You mentioned being an activist as part of your ethnography, but are there times when you are a solely an activist yourself? And then what about outside of activism?

In terms of activism, I’m always doing something, and there are times when I’m more and less involved. Right now, I’m heavily involved in a group in Roslindale, where I live. It’s called “RISE” (Roslindale IS for Everyone), and it sprang up kind of spontaneously after the election of Donald Trump. A vigil in the square turned into a meeting of two hundred people who came out in support of immigrant communities, marginalized communities, people of color, people who are threatened by Trump. Out of that came a large network neighborhood group, which is focused on keeping the community safe for everybody, but also on challenging the Trump agenda.

We have a bunch of different working groups. I’ve been working with an action group. We helped mobilize people to go to the Women’s March in Washington, DC, and to the science and the climate justice marches.

We also have an immigration group I’ve been working with. We have a lot of different immigrant communities in our neighborhood, so we’re trying to get those folks to be willing to organize in a public way, which is really hard because they feel particularly threatened right now. We’re making some good progress on getting a multiracial, multicultural group of people together around that. It’s a really exciting group.

There are all sorts of groups. There’s an electoral politics committee. There’s a committee on a thing called Civic Saturday, where we get together once a month to talk about basic issues of democracy. I’ve been doing that solely as an activist so far, but with many of my projects, when I get really involved, I decide I probably want to write about it, too. I may turn Civic Saturday into an academic project, as well.

Outside of activism, we have a five year old, so I spend a lot of time with him going to soccer, playing soccer. He plays the ukulele and does theatre, so we spend a lot of time on those with him, as well. He’s almost at the age where he can start going for longer hikes. We like to do that.
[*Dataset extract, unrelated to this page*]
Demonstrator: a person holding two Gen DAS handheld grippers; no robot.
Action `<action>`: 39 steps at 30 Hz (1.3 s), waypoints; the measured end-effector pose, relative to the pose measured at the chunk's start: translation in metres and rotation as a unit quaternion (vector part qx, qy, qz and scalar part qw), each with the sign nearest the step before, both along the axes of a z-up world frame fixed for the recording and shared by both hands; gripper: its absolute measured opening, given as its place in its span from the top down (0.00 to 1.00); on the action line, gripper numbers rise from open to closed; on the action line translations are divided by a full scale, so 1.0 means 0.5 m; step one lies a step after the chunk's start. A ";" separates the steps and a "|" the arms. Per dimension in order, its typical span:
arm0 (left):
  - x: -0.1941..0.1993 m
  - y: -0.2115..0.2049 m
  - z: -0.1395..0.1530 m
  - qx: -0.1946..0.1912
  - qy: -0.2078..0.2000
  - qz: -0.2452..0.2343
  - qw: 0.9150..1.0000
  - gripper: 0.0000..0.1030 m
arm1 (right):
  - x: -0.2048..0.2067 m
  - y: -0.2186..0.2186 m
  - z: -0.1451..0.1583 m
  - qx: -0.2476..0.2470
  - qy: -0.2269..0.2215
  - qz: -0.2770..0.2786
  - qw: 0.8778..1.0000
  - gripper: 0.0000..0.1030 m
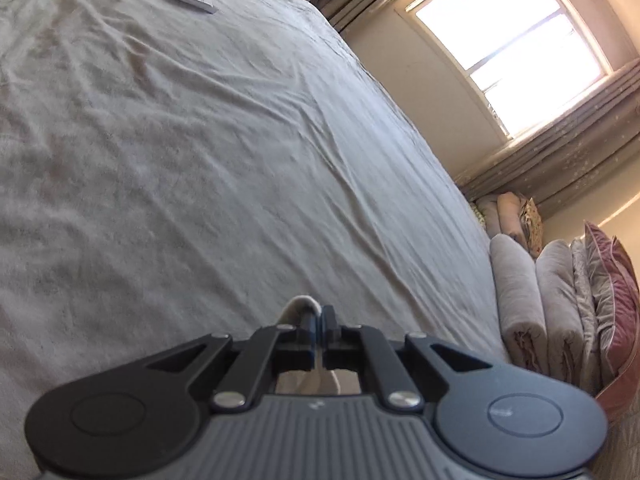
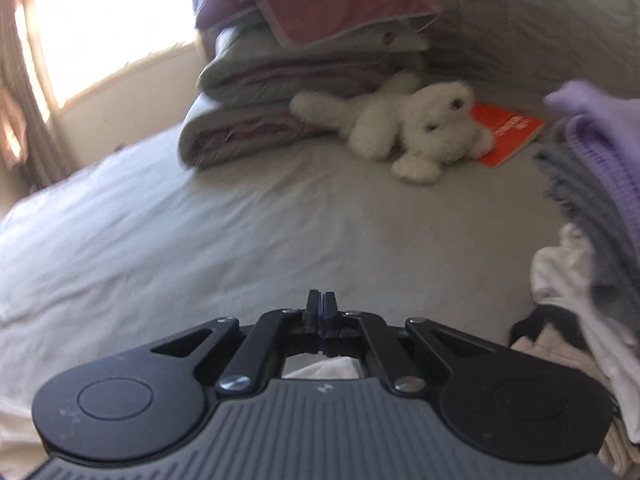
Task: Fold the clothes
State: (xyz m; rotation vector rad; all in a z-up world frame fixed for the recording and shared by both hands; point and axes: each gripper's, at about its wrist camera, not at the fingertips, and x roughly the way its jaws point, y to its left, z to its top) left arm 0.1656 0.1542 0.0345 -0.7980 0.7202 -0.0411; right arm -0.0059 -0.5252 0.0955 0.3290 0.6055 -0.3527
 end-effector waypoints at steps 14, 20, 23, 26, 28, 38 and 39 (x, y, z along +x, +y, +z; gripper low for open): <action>0.001 -0.013 0.025 0.098 -0.020 -0.075 0.992 0.52 | 0.045 0.018 -0.093 -0.070 0.086 0.091 0.990 0.55; 0.005 -0.053 -0.002 0.198 -0.001 -0.130 0.972 0.84 | 0.048 0.042 -0.076 -0.115 0.076 0.084 0.987 0.99; 0.004 -0.067 -0.006 0.226 -0.004 -0.143 0.964 0.96 | 0.030 0.046 -0.029 -0.133 0.023 0.059 0.989 0.99; 0.002 -0.057 0.005 0.218 -0.019 -0.119 0.968 0.96 | 0.018 0.053 0.002 -0.156 -0.014 0.037 0.987 1.00; 0.001 -0.049 0.014 0.208 -0.031 -0.101 0.972 0.96 | 0.012 0.061 0.013 -0.175 -0.032 0.026 0.984 1.00; 0.012 -0.048 0.016 0.190 -0.040 -0.058 0.979 0.96 | 0.042 0.054 0.022 -0.168 -0.036 0.026 0.985 1.00; 0.015 -0.049 0.012 0.193 -0.035 -0.059 0.979 0.96 | 0.051 0.046 0.008 -0.151 -0.021 0.030 0.988 1.00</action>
You were a member of the 2001 cohort. How did receiving an International Dissertation Research Fellowship award affect your graduate education?

It was amazing. I was doing work in Barcelona, and I had some other bits of funding; but without the fellowship, it would’ve been really hard to do the project I did in terms of getting into the field and doing the research. The fellowship was also great for the proposal process and then afterward, when working with the group really helped me focus what I wanted to write. It really promoted projects that were not only engaging in global issues, but were doing so in a critical kind of way. It really resonated with the kind of work I do.

I remember the conference afterward, I think it was at UT Austin, meeting so many great people and learning about really amazing projects—guerrilla fighters and youth in Africa, stuff on race, all sorts of interesting things—and I’ve been in contact with some of those folks since then. There was also the sense that you were part of a community of engaged, critical, global scholars, which was pretty exciting. I’ve continued to be in touch with some of those people.

All in all, I think it was really important in terms of helping me formulate my ideas and do the research for my project and then eventually disseminate the work I did, as well.

We’ve selected the 2017 cohort. What advice would you give to the incoming IDRF fellows?

We’re in a really interesting, important, terrifying, exciting moment, when the meaning of globalization, of neoliberalism, of nationalism, are all being renegotiated. I would say, I think it’s a real opportunity to use your fieldwork and your graduate study, not just to produce something that’s of use to scholars, but also to really make critical engagement and participate in important debates. I think the IDRF really supports that. Take advantage of that, and take advantage of all the resources you get access to beyond just the funding. Take advantage of the people who are working in the program, of the other members of the cohort, and see if you can stay involved with people and use it as a networking opportunity. I got involved with a program that the SSRC had on youth studies. As other programs open up at the SSRC, take advantage of those, as well.